Developed by Cherifi Imane; (Step by step documentation)
The dataset used in this repository is CamSeq01 Dataset[1]. It is a video sequence of high resolution images, that is designed specifically for the problem of autonomous driving. The sequence has been recorded in a moving vehicle in the city of Cambridge. You can find the link to the dataset here
The dataset has 101 images with size 960x720 pixels. Each pixel has been manually labelled to one of 32 classes.
In this repository, the classes has been grouped to 12 classes, see data_handler/data.py
Run the following command in the root of this repository
python ./utils/download_dataset.py --savedir="./dataset/camvid/"

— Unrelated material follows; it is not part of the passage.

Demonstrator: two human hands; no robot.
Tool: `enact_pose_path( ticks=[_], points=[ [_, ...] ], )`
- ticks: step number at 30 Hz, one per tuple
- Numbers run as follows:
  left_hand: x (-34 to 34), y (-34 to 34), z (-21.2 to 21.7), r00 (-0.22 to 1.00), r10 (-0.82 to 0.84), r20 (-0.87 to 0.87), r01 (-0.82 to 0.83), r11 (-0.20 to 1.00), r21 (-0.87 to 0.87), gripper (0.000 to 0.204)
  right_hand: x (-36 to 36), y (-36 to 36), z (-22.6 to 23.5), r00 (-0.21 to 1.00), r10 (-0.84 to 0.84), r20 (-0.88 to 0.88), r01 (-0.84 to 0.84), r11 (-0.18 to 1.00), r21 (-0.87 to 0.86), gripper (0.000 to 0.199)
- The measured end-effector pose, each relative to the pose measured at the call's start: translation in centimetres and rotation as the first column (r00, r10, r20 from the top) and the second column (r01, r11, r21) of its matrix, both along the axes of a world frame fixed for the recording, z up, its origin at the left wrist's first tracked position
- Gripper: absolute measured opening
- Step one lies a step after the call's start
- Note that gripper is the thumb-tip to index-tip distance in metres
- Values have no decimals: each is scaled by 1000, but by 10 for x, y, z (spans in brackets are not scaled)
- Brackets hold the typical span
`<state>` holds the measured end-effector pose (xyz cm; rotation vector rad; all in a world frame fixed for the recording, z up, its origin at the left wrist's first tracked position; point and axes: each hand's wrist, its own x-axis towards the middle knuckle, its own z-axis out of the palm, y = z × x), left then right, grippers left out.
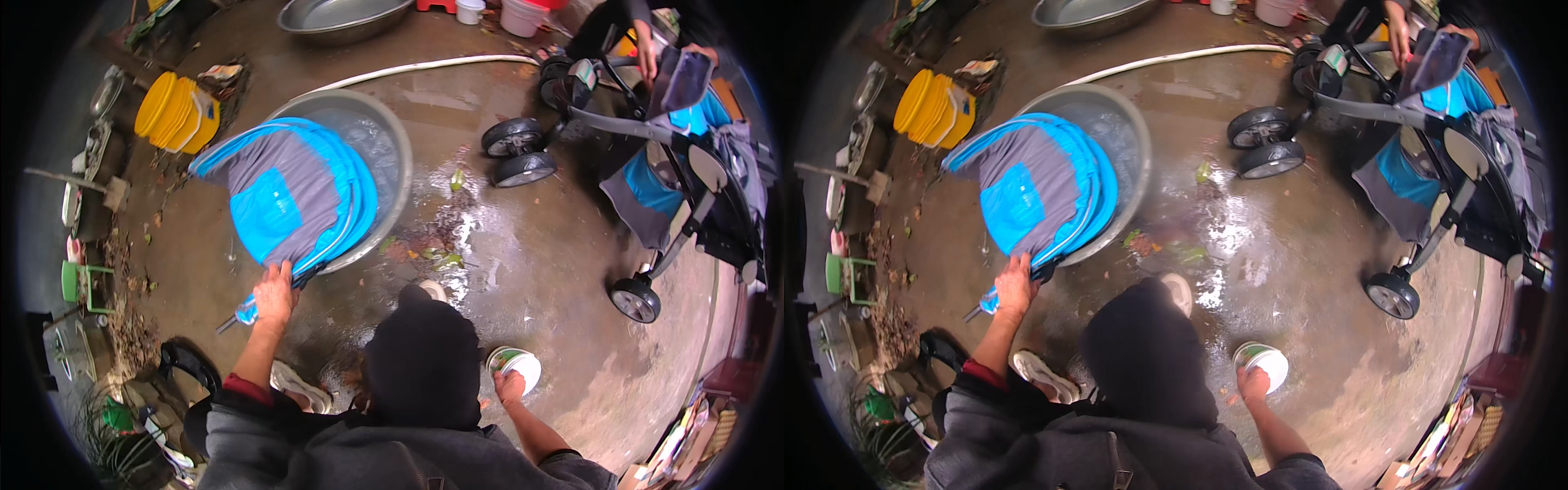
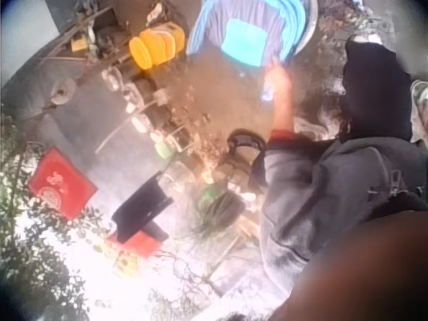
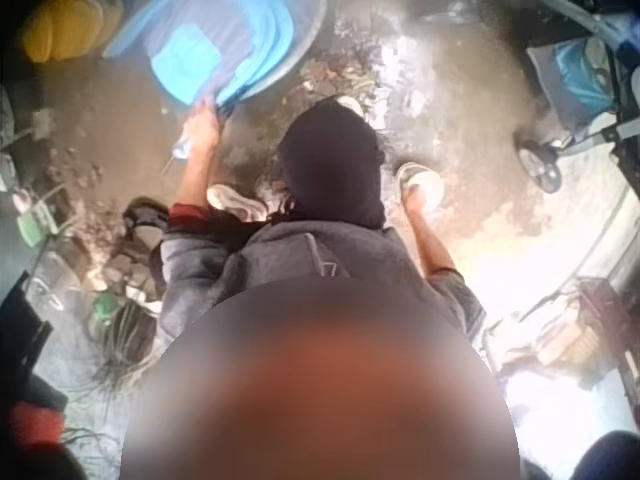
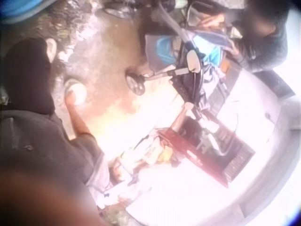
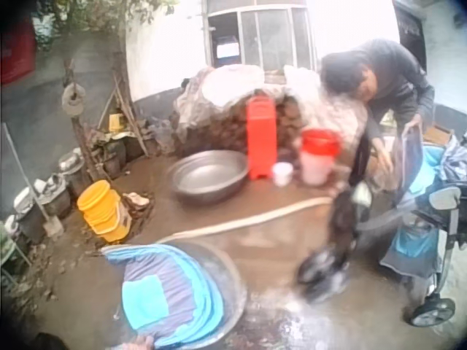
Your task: The person scrubs the blue and gray fabric seat of a baby stroller with a brush and water from a metal basin, then removes the seat cover and washes it in the basin. The person repeatedly rinses the brush and wipes the stroller seat and cover.
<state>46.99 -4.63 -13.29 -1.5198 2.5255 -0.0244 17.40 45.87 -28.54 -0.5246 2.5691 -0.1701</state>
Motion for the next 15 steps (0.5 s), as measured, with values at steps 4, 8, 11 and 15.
enact_pose_path(
  ticks=[4, 8, 11, 15],
  points=[
    [17, -25, 83, 991, -127, -33, 128, 992, 19, 57, -32, -31, 26, 975, 58, 213, -110, 965, 238, 58],
    [35, -75, 174, 967, -256, -9, 254, 963, -86, 54, -70, -71, 90, 843, 398, 361, -537, 656, 531, 85],
    [39, -111, 221, 966, -256, -39, 248, 959, -138, 46, -94, -146, 122, 730, 586, 351, -676, 696, 244, 44],
    [28, -141, 250, 971, -159, -180, 137, 982, -130, 40, -86, -315, 116, 743, 666, 70, -552, 669, -498, 21]
  ],
)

- data_handler: has all the functions necessary for visualizing and processing the dataset
- model_builder: Has necessary methods for creating and training the model
- utils: Has utility functions for downloading the dataset and plotting metrics during training.
- camseq_semantic_segmentation.ipynb: Notebook for training the model and evaluating the model.
- requirements.txt: has the required packages for the project to run in colab.
This project was implemented using google colab. Thus it requires 1 GPU and 12GB memory.
To install the necessary packages, run :
pip install -r requirements.txt
The required time to train SegFormer-B2 was 10 hours.
[1] Julien Fauqueur, Gabriel Brostow, Roberto Cipolla, Assisted Video Object Labeling By Joint Tracking of Regions and Keypoints, IEEE International Conference on Computer Vision (ICCV'2007) Interactive Computer Vision Workshop. Rio de Janeiro, Brazil, October 2007
[2] XIE, Enze, WANG, Wenhai, YU, Zhiding, et al. SegFormer: Simple and efficient design for semantic segmentation with transformers. Advances in Neural Information Processing Systems, 2021, vol. 34, p. 12077-12090.